━━━━━ DATA
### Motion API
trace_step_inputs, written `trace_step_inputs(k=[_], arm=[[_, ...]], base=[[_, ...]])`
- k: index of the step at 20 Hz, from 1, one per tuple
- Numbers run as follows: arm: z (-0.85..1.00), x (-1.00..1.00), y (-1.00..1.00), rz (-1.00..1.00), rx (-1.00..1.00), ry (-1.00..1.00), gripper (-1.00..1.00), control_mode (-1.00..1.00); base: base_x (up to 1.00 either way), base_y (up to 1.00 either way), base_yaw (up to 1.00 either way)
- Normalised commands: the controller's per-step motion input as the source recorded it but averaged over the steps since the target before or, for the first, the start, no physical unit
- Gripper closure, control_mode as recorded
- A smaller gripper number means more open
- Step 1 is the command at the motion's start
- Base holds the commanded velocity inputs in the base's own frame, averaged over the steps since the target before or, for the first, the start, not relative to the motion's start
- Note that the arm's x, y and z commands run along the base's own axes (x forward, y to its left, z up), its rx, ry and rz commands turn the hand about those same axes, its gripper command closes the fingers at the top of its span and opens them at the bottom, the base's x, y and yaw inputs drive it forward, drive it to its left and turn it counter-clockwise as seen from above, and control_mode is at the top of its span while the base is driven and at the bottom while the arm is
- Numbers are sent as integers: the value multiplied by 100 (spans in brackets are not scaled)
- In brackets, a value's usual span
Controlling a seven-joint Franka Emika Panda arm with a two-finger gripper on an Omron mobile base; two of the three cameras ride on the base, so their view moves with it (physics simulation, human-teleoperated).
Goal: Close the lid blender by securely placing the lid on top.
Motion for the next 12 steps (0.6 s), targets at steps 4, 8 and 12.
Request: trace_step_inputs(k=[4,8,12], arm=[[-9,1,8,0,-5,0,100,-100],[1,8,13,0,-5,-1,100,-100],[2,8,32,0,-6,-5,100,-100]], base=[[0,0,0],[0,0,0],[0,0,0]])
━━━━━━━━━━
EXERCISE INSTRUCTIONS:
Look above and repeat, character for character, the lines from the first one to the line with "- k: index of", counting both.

RESPONSE:
### Motion API
trace_step_inputs, written `trace_step_inputs(k=[_], arm=[[_, ...]], base=[[_, ...]])`
- k: index of the step at 20 Hz, from 1, one per tuple

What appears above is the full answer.